L'itinerario sarà percorso completamente via terra, utilizzando due pick-up forniti di cellula abitativa, partendo dall'Italia in un tempo presumibile di 8 - 11 mesi.
Altro importante scopo sarà di prendere contatti in alcune località con gli enti e le istituzioni locali in modo da avviare per il futuro la possibilità di un interscambio culturale tra gli stessi ed eventuali istituzioni italiane (ELP).
MARCO POLO AMBASCIATORE DI PACE, CITTADINO DEL MONDO
(1254 ~ 2004 in occasione delle celebrazioni poliane per i 750 dalla nascita)
Il Coordinamento Vicentino Enti Locali per la Pace (ELP), composto da undici Comuni della Provincia di Vicenza (Thiene capofila, Breganze, Dueville, Gallio, Montecchio Precalcino, Monticello Conte Otto Sarcedo, Villaverla, ), a partire dal 2000 ha sviluppato una intensa e proficua attività culturale finalizzata alla diffusione di una cultura di pace e conoscenza tra i popoli.

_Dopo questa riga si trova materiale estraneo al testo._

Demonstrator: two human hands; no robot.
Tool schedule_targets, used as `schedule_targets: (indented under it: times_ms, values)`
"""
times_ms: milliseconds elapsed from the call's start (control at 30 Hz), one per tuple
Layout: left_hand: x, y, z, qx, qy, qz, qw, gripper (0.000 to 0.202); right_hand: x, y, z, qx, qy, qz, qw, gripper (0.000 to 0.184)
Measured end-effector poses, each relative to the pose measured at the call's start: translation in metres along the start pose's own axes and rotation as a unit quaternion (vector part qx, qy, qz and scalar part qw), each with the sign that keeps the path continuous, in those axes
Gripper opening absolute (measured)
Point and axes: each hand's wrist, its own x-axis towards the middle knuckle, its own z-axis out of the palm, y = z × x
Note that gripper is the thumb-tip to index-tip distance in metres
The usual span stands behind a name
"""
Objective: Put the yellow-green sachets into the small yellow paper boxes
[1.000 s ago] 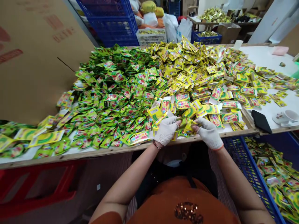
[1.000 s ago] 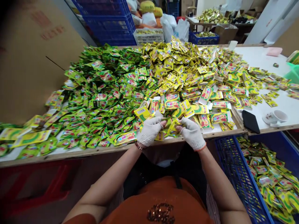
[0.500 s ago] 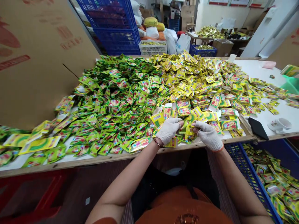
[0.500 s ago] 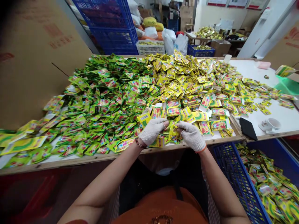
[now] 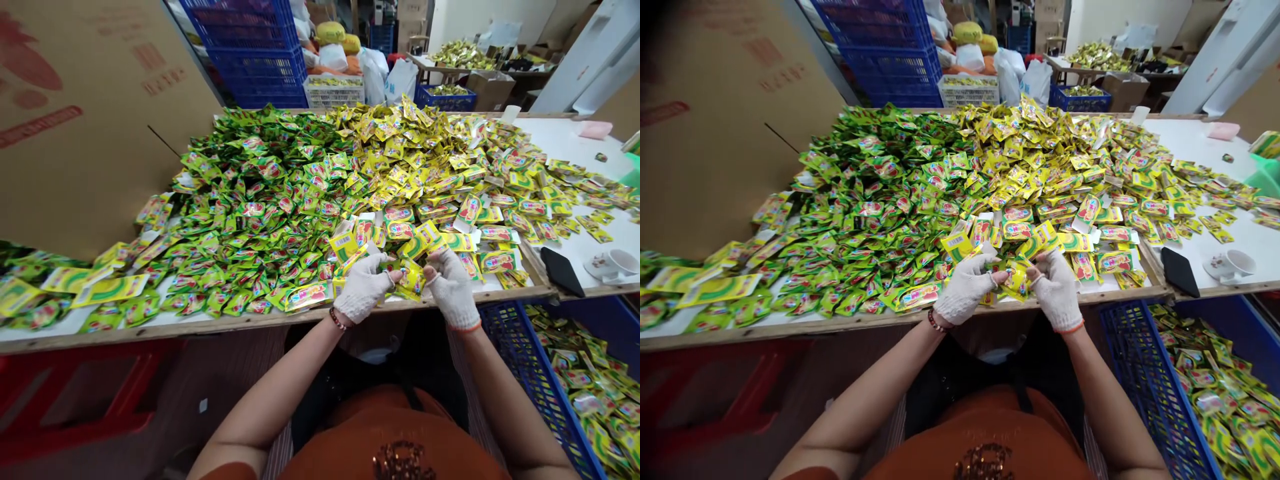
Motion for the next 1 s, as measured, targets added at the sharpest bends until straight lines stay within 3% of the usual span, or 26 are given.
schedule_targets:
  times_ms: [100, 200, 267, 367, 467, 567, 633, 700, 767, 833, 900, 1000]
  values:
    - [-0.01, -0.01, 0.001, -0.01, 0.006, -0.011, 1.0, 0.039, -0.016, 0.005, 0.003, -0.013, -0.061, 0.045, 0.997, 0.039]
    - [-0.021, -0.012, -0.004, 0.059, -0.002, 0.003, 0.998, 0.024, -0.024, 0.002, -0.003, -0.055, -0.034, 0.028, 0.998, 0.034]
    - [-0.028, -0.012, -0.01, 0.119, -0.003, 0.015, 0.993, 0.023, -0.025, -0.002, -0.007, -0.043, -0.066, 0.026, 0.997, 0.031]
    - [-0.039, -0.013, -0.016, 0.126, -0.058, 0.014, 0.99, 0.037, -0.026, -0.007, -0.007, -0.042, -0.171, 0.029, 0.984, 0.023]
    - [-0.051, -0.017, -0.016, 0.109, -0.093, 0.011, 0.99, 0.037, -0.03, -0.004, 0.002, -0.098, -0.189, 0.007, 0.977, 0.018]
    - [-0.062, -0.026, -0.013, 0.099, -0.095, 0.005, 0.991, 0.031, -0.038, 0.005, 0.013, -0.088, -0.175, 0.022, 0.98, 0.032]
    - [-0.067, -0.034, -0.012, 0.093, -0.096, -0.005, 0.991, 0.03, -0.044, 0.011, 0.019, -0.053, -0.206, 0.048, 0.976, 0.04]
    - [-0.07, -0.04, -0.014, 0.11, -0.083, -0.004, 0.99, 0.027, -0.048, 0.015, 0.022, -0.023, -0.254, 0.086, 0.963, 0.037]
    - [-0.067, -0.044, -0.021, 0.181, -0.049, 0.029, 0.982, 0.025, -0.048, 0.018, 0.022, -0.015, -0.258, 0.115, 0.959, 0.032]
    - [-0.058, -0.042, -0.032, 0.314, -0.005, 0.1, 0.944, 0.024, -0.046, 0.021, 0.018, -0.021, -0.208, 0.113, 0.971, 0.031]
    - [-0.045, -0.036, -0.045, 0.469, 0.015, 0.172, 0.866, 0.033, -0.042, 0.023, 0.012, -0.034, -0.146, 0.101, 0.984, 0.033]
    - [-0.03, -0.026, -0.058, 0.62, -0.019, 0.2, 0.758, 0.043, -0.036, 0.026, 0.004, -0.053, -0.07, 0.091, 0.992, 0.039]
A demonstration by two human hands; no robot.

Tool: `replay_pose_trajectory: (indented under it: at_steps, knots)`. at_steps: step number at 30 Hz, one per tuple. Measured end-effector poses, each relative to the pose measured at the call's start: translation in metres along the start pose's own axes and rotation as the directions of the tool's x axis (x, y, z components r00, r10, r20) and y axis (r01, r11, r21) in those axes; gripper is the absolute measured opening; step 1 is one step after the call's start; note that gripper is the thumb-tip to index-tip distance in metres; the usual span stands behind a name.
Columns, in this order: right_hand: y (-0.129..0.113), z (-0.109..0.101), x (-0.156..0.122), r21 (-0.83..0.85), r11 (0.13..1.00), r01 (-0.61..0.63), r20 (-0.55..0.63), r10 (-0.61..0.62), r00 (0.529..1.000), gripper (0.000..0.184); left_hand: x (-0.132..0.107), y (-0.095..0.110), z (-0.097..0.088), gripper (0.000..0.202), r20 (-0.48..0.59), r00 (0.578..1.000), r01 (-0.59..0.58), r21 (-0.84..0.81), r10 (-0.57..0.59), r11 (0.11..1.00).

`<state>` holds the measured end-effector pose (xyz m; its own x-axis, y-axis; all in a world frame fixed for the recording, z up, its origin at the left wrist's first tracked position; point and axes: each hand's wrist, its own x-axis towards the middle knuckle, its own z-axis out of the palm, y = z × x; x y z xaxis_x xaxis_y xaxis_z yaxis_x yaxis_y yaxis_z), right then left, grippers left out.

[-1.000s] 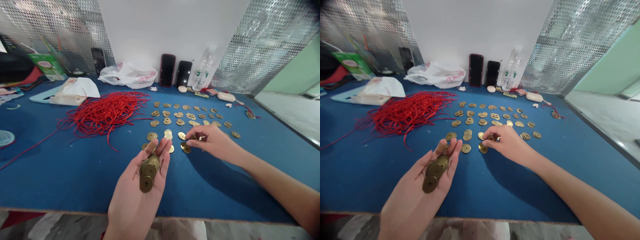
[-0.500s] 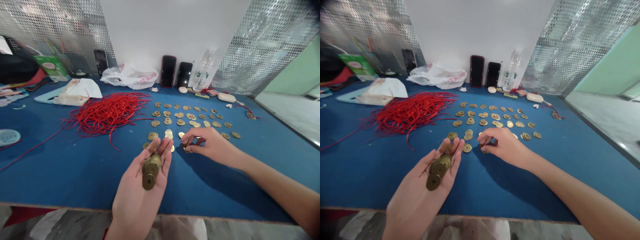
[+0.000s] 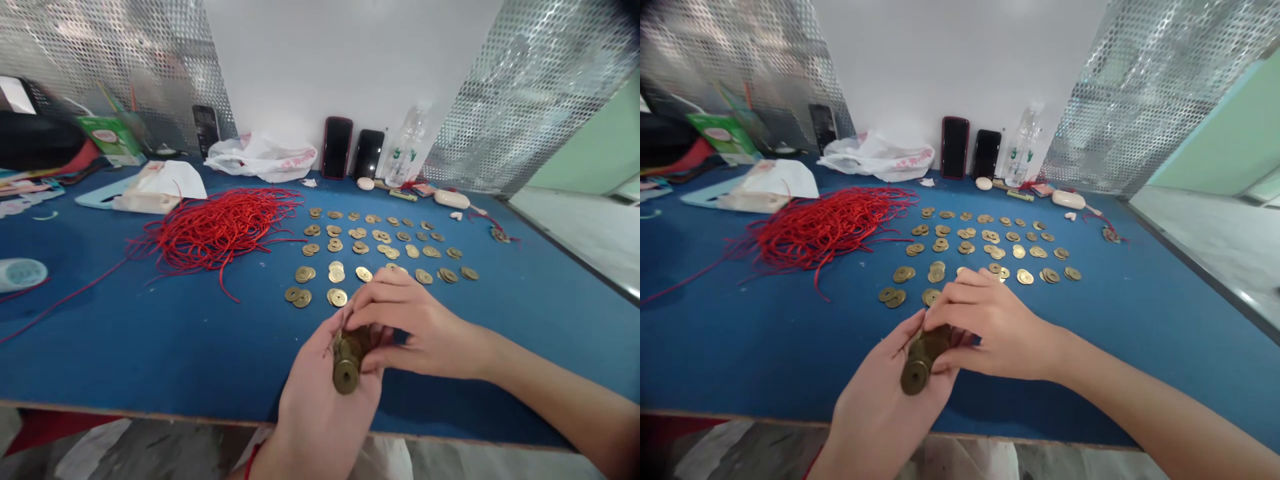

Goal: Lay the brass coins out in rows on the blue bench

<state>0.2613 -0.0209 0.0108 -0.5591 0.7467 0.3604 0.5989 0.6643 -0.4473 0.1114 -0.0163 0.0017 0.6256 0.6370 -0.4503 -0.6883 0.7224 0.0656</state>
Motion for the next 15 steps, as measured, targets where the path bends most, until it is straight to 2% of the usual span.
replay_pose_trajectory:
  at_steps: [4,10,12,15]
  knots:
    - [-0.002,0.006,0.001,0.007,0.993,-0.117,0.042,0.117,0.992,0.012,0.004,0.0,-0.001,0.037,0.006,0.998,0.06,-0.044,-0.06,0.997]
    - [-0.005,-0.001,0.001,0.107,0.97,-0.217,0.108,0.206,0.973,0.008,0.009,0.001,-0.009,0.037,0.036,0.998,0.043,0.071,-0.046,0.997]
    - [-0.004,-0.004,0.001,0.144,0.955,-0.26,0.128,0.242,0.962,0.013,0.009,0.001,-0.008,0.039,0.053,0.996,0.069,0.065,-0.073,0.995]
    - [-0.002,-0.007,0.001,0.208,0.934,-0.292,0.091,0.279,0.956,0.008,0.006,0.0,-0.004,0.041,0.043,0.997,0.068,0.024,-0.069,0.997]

Per il 2004 e 2005 l'ELP ha deciso di ricordare la figura e l'opera di Marco Polo in occasione dei 750 anni dalla nascita dell'illustre veneziano, con il progetto “MARCO POLO AMBASCIATORE DI PACE, CITTADINO DEL MONDO”. Questo progetto prevede il ripercorrere, quanto più fedelmente possibile, l'itinerario seguito dal grande viaggiatore veneziano e descritto ne Il Milione da parte di due viaggiatori italiani nominati, per l'occasione, “Ambasciatori di Pace” per conto dell'ELP. La partenza del viaggio avverrà a Venezia nel mese di Marzo 2005 con ritorno previsto nella città lagunare entro la fine del 2005. Il progetto, il cui unico scopo è quello di favorire l'incontro e lo scambio di conoscenze culturali in una prospettiva di pace e di mutua cordialità, ha avuto il patrocinio e il sostegno della Regione del Veneto e prevede che i due viaggiatori italiani abbiano la possibilità di incontrare (attraverso le autorità locali) le varie comunità dei paesi toccati dall'itinerario di Marco Polo, al fine di creare delle effettive opportunità di scambio culturale.